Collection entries
>>>

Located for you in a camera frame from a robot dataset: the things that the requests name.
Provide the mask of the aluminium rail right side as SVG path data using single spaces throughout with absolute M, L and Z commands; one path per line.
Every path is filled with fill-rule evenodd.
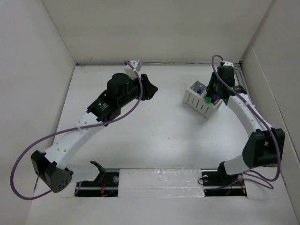
M 242 86 L 246 90 L 247 96 L 249 98 L 249 102 L 254 106 L 254 108 L 256 108 L 256 105 L 252 102 L 250 92 L 247 88 L 246 80 L 244 78 L 244 75 L 243 75 L 242 68 L 241 68 L 240 64 L 239 63 L 234 63 L 234 69 L 235 69 L 235 78 L 236 78 L 237 84 Z

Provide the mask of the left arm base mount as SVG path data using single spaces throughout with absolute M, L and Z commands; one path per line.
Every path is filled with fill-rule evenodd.
M 113 177 L 120 178 L 120 169 L 105 169 L 96 161 L 90 161 L 97 168 L 95 178 L 77 182 L 74 195 L 76 197 L 118 197 L 119 182 L 114 183 Z

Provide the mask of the silver bolt head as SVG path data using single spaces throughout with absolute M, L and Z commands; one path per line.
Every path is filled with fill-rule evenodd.
M 119 177 L 118 177 L 118 176 L 114 176 L 114 177 L 112 178 L 112 181 L 113 181 L 114 183 L 118 183 L 118 182 L 119 182 Z

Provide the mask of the blue cap small bottle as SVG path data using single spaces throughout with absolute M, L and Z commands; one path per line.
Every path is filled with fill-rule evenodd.
M 200 86 L 200 87 L 197 89 L 197 93 L 198 93 L 199 95 L 201 95 L 202 92 L 203 92 L 203 86 Z

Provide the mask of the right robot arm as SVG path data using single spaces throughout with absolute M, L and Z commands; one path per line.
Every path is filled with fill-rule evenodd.
M 285 133 L 269 124 L 250 103 L 246 90 L 235 85 L 234 67 L 225 61 L 214 69 L 206 90 L 206 102 L 218 97 L 237 116 L 248 135 L 242 153 L 219 164 L 216 178 L 226 185 L 254 168 L 281 166 Z

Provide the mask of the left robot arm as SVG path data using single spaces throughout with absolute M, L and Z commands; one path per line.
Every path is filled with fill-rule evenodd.
M 35 173 L 51 191 L 62 191 L 72 180 L 73 171 L 68 164 L 79 149 L 119 117 L 122 107 L 135 99 L 150 100 L 157 91 L 146 74 L 140 79 L 131 79 L 124 73 L 114 74 L 106 90 L 87 108 L 74 128 L 43 152 L 32 153 L 30 158 Z

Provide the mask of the white desk organizer box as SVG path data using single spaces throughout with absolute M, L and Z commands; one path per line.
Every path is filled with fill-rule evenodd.
M 197 89 L 203 86 L 203 92 L 201 95 L 197 93 Z M 183 103 L 189 105 L 191 108 L 200 113 L 205 119 L 209 119 L 211 115 L 216 112 L 221 106 L 223 100 L 219 98 L 217 101 L 212 101 L 211 104 L 206 104 L 206 89 L 207 86 L 199 81 L 195 81 L 185 89 Z

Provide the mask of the purple cap highlighter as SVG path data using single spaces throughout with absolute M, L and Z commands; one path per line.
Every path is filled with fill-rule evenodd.
M 214 102 L 214 101 L 217 101 L 217 100 L 219 100 L 219 96 L 218 96 L 218 95 L 214 95 L 214 96 L 212 97 L 212 101 Z

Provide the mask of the green cap highlighter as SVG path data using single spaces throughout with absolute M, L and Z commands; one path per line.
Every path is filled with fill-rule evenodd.
M 210 98 L 210 97 L 206 97 L 205 103 L 206 103 L 206 104 L 211 104 L 211 98 Z

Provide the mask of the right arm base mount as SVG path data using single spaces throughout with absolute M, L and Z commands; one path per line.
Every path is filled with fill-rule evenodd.
M 198 184 L 205 197 L 247 196 L 242 174 L 228 175 L 224 168 L 201 169 Z

<<<

DIRECTIONS FOR THIS TASK
Take the data above and set it down exactly, images excluded.

RESPONSE
Located for you in a camera frame from a robot dataset: the things that the requests name.
Provide the mask of the aluminium rail right side as SVG path data using single spaces throughout with absolute M, L and Z commands; one path per line.
Every path is filled with fill-rule evenodd.
M 242 86 L 246 90 L 247 96 L 249 98 L 249 102 L 254 106 L 254 108 L 256 108 L 256 105 L 252 102 L 250 92 L 247 88 L 246 80 L 244 78 L 244 75 L 243 75 L 242 68 L 241 68 L 240 64 L 239 63 L 234 63 L 234 69 L 235 69 L 235 78 L 236 78 L 237 84 Z

Provide the mask of the left arm base mount as SVG path data using single spaces throughout with absolute M, L and Z commands; one path per line.
Every path is filled with fill-rule evenodd.
M 113 177 L 120 178 L 120 169 L 105 169 L 96 161 L 90 161 L 97 168 L 95 178 L 77 182 L 74 195 L 76 197 L 118 197 L 119 182 L 114 183 Z

Provide the mask of the silver bolt head as SVG path data using single spaces throughout with absolute M, L and Z commands; one path per line.
Every path is filled with fill-rule evenodd.
M 119 177 L 118 177 L 118 176 L 114 176 L 114 177 L 112 178 L 112 181 L 113 181 L 114 183 L 118 183 L 118 182 L 119 182 Z

Provide the mask of the blue cap small bottle as SVG path data using single spaces throughout with absolute M, L and Z commands; one path per line.
Every path is filled with fill-rule evenodd.
M 200 86 L 200 87 L 197 89 L 197 93 L 198 93 L 199 95 L 201 95 L 202 92 L 203 92 L 203 86 Z

Provide the mask of the right robot arm as SVG path data using single spaces throughout with absolute M, L and Z commands; one path per line.
Every path is filled with fill-rule evenodd.
M 285 133 L 269 124 L 250 103 L 246 90 L 235 85 L 234 67 L 225 61 L 214 69 L 206 90 L 206 102 L 218 97 L 237 116 L 248 135 L 242 153 L 219 164 L 216 178 L 226 185 L 254 168 L 281 166 Z

Provide the mask of the left robot arm as SVG path data using single spaces throughout with absolute M, L and Z commands; one path per line.
Every path is filled with fill-rule evenodd.
M 35 173 L 51 191 L 62 191 L 72 180 L 73 171 L 68 164 L 79 149 L 119 117 L 122 107 L 135 99 L 150 100 L 157 91 L 146 74 L 140 79 L 131 79 L 124 73 L 114 74 L 106 90 L 87 108 L 74 128 L 43 152 L 32 153 L 30 158 Z

Provide the mask of the white desk organizer box as SVG path data using single spaces throughout with absolute M, L and Z commands; one path per line.
Every path is filled with fill-rule evenodd.
M 197 89 L 203 86 L 203 92 L 201 95 L 197 93 Z M 183 103 L 189 105 L 191 108 L 200 113 L 205 119 L 209 119 L 211 115 L 216 112 L 221 106 L 223 100 L 219 98 L 217 101 L 212 101 L 211 104 L 206 104 L 206 89 L 207 86 L 199 81 L 195 81 L 185 89 Z

Provide the mask of the purple cap highlighter as SVG path data using single spaces throughout with absolute M, L and Z commands; one path per line.
Every path is filled with fill-rule evenodd.
M 214 102 L 214 101 L 217 101 L 217 100 L 219 100 L 219 96 L 218 96 L 218 95 L 214 95 L 214 96 L 212 97 L 212 101 Z

Provide the mask of the green cap highlighter as SVG path data using single spaces throughout with absolute M, L and Z commands; one path per line.
Every path is filled with fill-rule evenodd.
M 210 98 L 210 97 L 206 97 L 205 103 L 206 103 L 206 104 L 211 104 L 211 98 Z

Provide the mask of the right arm base mount as SVG path data using single spaces throughout with absolute M, L and Z commands; one path per line.
Every path is filled with fill-rule evenodd.
M 198 184 L 205 197 L 247 196 L 242 174 L 228 175 L 224 168 L 201 169 Z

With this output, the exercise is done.